For someone like me, who rarely lets go completely, who too often gets lost in the complex mazes of my mind, who plays hide and seek to never reveal the most fragile and insecure parts I keep inside, music seems to be the only outlet capable of bringing out my most hidden feelings, the only one able to tell about me without the need for words. There are albums, indeed, that seem to be a reflection of my convoluted personality, and it is for this reason that they leave deep marks inside, to cling to in moments of difficulty...In this case, well, I believe it was she who found me. The anti-diva by choice—shy, reserved. A subtle, warm, gentle voice, sometimes sweetly whispered, that, with the help of simple acoustic guitars, some hints of electric guitar, and sporadic bossanova chords, managed to re-create pure and simple magic.

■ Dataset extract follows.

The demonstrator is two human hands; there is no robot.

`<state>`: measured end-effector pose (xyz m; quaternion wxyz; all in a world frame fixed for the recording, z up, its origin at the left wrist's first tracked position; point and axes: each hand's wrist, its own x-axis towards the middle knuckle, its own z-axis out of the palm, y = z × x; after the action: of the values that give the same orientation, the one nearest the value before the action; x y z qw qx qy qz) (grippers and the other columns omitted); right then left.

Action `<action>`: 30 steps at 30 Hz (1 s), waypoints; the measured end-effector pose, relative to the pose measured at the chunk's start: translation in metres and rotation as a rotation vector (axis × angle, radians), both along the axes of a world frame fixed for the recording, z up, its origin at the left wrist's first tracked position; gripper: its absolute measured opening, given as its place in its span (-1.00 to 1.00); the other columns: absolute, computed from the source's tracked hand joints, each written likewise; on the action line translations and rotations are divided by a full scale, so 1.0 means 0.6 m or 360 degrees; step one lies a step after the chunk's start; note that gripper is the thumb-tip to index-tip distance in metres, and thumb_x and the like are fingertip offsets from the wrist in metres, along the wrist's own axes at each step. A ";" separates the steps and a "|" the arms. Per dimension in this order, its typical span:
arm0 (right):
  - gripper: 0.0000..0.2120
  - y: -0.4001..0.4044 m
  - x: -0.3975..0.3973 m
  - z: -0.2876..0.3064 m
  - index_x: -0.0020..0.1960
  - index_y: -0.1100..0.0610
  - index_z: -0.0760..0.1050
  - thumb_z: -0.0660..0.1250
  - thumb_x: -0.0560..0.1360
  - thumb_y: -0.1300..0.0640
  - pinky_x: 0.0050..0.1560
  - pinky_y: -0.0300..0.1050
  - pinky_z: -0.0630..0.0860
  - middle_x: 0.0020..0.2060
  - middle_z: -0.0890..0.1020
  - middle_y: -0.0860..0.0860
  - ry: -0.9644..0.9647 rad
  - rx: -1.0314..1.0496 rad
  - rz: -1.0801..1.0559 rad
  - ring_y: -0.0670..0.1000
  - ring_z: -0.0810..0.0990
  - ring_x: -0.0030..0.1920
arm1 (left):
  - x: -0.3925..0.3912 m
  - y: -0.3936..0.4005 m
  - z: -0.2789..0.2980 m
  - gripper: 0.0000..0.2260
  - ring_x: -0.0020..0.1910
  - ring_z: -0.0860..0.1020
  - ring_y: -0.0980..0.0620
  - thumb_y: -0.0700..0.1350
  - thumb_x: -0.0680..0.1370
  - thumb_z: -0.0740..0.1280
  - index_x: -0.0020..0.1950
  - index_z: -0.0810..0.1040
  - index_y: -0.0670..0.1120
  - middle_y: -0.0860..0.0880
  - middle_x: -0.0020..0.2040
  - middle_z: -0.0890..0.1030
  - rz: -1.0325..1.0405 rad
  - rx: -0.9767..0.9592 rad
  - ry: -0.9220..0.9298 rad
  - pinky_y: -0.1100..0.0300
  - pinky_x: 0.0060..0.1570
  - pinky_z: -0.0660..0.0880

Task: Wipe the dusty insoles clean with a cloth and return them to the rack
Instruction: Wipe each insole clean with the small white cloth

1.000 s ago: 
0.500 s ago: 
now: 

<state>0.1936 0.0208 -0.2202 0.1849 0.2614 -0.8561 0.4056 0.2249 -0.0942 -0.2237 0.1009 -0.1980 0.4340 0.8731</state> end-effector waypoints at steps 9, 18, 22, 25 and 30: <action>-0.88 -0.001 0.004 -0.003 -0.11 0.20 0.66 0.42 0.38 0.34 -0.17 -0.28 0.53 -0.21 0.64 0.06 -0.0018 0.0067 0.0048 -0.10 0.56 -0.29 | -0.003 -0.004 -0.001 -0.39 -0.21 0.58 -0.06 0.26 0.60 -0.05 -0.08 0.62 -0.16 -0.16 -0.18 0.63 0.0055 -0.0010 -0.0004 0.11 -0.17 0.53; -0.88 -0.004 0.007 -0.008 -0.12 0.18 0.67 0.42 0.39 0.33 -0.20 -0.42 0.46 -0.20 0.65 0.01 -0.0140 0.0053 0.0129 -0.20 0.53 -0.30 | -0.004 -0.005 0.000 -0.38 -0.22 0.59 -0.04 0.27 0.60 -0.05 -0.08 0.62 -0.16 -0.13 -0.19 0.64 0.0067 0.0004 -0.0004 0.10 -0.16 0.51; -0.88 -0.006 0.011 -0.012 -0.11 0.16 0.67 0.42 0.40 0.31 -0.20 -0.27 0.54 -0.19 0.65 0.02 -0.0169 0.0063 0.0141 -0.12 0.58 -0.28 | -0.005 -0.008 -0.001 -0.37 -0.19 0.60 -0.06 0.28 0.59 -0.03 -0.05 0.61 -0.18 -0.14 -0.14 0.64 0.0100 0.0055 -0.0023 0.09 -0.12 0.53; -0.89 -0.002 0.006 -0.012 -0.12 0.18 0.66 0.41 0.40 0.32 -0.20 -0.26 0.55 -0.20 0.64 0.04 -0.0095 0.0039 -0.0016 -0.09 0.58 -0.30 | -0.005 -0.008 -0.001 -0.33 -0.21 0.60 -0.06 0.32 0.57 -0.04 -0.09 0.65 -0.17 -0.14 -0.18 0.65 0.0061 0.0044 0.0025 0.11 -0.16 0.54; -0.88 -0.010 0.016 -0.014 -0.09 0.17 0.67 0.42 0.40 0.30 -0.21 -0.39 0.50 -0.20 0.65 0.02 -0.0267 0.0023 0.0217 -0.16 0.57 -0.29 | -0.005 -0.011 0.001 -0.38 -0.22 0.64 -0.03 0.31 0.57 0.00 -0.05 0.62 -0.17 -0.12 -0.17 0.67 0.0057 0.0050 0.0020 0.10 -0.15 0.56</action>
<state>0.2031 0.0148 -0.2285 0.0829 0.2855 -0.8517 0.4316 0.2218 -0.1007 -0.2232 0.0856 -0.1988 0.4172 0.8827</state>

"Close - Up Vol. 1 Love Songs" is the first of four volumes of the new completely acoustic project by the American folksinger Suzanne Vega, finally returning to the spotlight after the lackluster success of her last album dated 2007, "Beauty and Crime". The singer-songwriter has thus drawn, from her vast discography, 16 intense tracks with a romantic and melancholic taste, which she has reinterpreted in much more intimate and understated atmospheres, aided by her always so absent-mindedly disenchanted and personal air. What better album to describe a part of me?? The main theme of the collection is certainly love, but it is tackled in all its forms, in all its heartbreaking complexity. And it is the opening track of this "return to origins" that gives the first glimpse of solitude: in her "Small Blue Thing", Suzanne unveils one of her most poignant confessions. "Today I feel like a small sad thing/ like marble/ like an eye/...I am lost inside your pocket/ I am lost against your fingers". This severe sense of loss is palpably felt in the splendid "Harbor Song", while in the British folk version of "Songs In Red And Grey", one can find the opposing extremes of this feeling: red as instinct, madness, passion, grey as matured rationality. The sweet "Caramel" is surely to be savored slowly, or one can let themselves be gently cradled by the notes of "Gypsy", while the absolute primacy is held by "Marlene On The Wall", a version which proves to be much more fitting than the original.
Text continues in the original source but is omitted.